Description of the task
Beneath this task are records; print exactly the stretch of them from the line with "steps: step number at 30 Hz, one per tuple" through the line with "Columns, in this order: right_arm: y", both ends included.

Data records
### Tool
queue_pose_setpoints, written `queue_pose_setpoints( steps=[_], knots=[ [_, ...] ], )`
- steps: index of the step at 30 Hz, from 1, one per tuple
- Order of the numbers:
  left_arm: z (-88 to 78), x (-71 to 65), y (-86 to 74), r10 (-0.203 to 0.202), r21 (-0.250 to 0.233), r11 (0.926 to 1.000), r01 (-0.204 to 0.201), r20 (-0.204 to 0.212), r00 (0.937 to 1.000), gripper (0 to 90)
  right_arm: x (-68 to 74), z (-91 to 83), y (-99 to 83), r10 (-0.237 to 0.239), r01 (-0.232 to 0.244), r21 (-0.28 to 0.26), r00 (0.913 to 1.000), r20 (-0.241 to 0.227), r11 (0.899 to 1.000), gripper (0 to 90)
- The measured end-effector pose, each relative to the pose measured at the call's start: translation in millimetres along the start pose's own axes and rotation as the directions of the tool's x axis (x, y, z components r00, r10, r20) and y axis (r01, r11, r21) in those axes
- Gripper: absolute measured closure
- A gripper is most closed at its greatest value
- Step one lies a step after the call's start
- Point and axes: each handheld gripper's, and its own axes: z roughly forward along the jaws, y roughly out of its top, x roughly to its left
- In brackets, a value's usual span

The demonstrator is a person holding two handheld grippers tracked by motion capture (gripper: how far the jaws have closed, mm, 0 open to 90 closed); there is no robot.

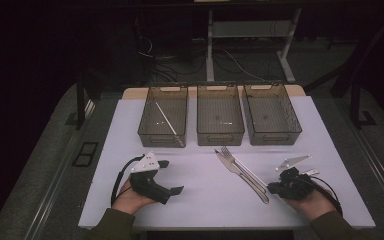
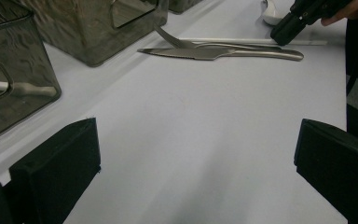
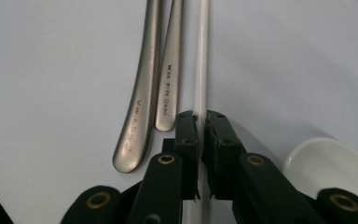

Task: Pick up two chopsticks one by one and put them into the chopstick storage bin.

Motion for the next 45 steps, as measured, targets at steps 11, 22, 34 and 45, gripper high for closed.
queue_pose_setpoints(
  steps=[11, 22, 34, 45],
  knots=[
    [-0.3, -0.1, 0.2, 0.000, -0.003, 1.0000, 0.000, 0.000, 1.0000, 0.0, -13.4, -16.0, 0.0, 0.046, -0.047, -0.069, 0.9988, -0.017, 0.997, 84.1],
    [-0.1, -0.2, 0.3, 0.001, -0.002, 1.0000, -0.001, -0.001, 1.0000, 0.0, -16.6, -31.6, 2.0, 0.050, -0.054, -0.121, 0.9981, -0.034, 0.991, 84.1],
    [0.2, 0.3, -0.1, -0.003, -0.007, 1.0000, 0.003, -0.002, 1.0000, 0.0, -15.8, -43.5, 9.6, 0.028, -0.041, -0.189, 0.9971, -0.070, 0.981, 84.1],
    [0.5, 2.3, -0.5, -0.013, -0.008, 0.9999, 0.013, -0.001, 0.9999, 0.0, -15.2, -45.9, 42.0, -0.018, -0.003, -0.233, 0.9962, -0.085, 0.973, 84.1]
  ],
)
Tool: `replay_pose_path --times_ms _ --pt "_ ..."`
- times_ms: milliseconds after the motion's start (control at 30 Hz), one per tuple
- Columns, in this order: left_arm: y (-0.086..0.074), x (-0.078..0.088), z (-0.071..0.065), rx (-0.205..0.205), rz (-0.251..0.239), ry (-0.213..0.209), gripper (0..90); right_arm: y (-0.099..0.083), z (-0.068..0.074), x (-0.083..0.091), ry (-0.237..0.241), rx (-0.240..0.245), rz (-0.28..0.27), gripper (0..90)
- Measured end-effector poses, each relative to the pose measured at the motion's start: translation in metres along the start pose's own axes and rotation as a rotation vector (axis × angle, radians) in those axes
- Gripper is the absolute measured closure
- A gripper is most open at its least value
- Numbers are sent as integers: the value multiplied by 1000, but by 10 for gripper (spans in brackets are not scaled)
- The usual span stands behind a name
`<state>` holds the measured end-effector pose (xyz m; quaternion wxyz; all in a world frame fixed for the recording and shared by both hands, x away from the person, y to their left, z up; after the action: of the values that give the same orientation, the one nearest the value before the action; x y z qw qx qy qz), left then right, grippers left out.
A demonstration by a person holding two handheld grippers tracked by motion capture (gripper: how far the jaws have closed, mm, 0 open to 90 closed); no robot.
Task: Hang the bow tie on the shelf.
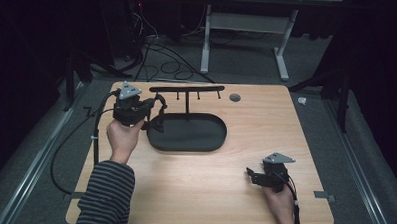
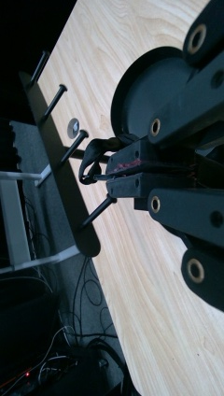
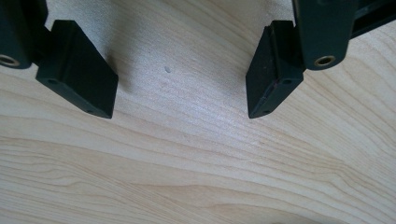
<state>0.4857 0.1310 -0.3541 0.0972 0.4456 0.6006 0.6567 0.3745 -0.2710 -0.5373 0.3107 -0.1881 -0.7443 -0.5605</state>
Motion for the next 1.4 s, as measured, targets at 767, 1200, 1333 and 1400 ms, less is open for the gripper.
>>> replay_pose_path --times_ms 767,1200,1333,1400 --pt "3 -14 22 34 0 59 874 0 0 0 1 1 0 265" --pt "-1 -23 28 36 19 90 873 0 0 0 1 0 -1 265" --pt "-1 -25 29 40 18 93 870 0 0 0 1 1 -1 265" --pt "-2 -26 29 41 26 90 869 0 0 0 1 1 -1 265"
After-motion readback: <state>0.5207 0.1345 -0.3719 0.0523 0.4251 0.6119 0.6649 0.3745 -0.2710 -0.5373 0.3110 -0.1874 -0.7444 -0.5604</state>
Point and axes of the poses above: each handheld gripper's, and its own axes: x roughly backward along the jaws, y roughly out of its top, z roughly to its left, the point moved 5 cm from there along -x, roughly forward along the jaws, and after that the axes turned 14 degrees about -y, right-handed, at the moved point
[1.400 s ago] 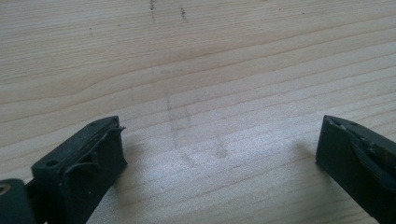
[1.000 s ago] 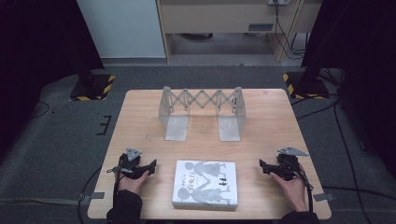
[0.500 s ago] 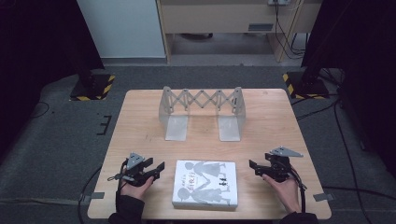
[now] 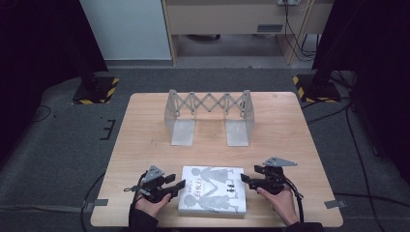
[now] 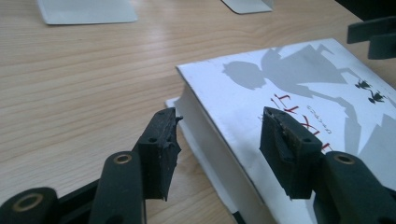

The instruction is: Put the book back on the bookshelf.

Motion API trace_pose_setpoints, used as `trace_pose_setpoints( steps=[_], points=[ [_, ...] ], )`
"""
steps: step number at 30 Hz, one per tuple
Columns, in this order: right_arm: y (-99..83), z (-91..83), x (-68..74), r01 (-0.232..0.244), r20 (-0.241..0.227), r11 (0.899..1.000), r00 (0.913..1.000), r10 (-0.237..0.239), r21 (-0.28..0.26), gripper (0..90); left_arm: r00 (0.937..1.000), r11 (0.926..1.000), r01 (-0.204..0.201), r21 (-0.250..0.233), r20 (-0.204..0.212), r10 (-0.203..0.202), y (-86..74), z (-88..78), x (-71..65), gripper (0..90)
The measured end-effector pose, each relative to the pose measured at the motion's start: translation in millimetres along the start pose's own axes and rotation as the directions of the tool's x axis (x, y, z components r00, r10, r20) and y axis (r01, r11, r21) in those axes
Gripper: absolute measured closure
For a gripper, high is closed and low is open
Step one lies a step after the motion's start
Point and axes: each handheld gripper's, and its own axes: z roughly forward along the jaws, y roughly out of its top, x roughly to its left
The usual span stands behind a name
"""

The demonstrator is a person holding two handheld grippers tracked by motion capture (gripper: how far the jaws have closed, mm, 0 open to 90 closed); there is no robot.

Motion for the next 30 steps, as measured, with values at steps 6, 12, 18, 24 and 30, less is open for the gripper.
trace_pose_setpoints(
  steps=[6,12,18,24,30],
  points=[
    [-2.0,9.3,4.8,-0.011,-0.041,1.000,0.9991,0.011,0.017,27.0,0.9997,0.9997,-0.019,0.017,0.016,0.018,0.6,8.7,-4.1,45.9],
    [-5.0,17.7,8.5,-0.023,-0.071,0.999,0.9972,0.026,0.035,26.1,0.9989,0.9999,-0.009,0.014,0.047,0.009,0.9,15.2,-2.8,41.8],
    [-7.3,24.0,13.4,-0.052,-0.112,0.998,0.9921,0.056,0.036,26.6,0.9985,0.9998,0.002,0.020,0.055,-0.003,1.6,17.2,-2.1,40.1],
    [-7.7,24.7,16.2,-0.054,-0.101,0.998,0.9932,0.057,0.031,26.3,0.9985,0.9998,-0.003,0.021,0.055,0.001,1.7,17.1,-2.5,39.9],
    [-10.5,21.4,16.1,-0.069,-0.110,0.996,0.9911,0.074,0.047,26.0,0.9993,0.9998,0.012,0.013,0.035,-0.012,-5.2,12.9,-4.6,32.8]
  ],
)
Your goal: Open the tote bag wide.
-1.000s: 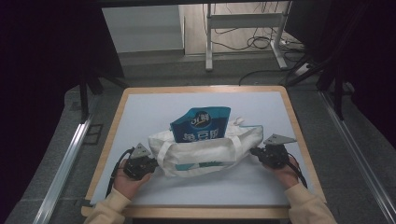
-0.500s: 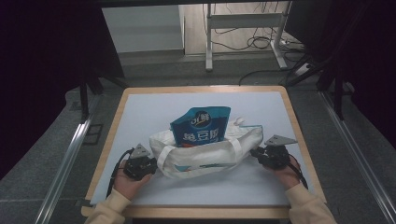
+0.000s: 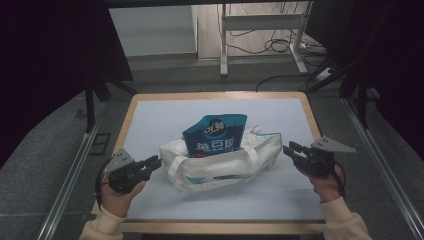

Solution to the problem
steps: step number at 30 Hz, one per tuple
Columns, in this order: right_arm: y (-99..83), z (-91..83), x (-68..74), r01 (-0.232..0.244), r20 (-0.241..0.227), r11 (0.899..1.000), r00 (0.913..1.000), r10 (-0.237..0.239), r21 (-0.28..0.26), gripper (0..90); left_arm: r00 (0.937..1.000), r11 (0.926..1.000), r01 (-0.204..0.201), r21 (-0.250..0.233), r20 (-0.204..0.212), r10 (-0.203..0.202), y (-86..74), z (-88..78), x (-71..65), gripper (0..90)

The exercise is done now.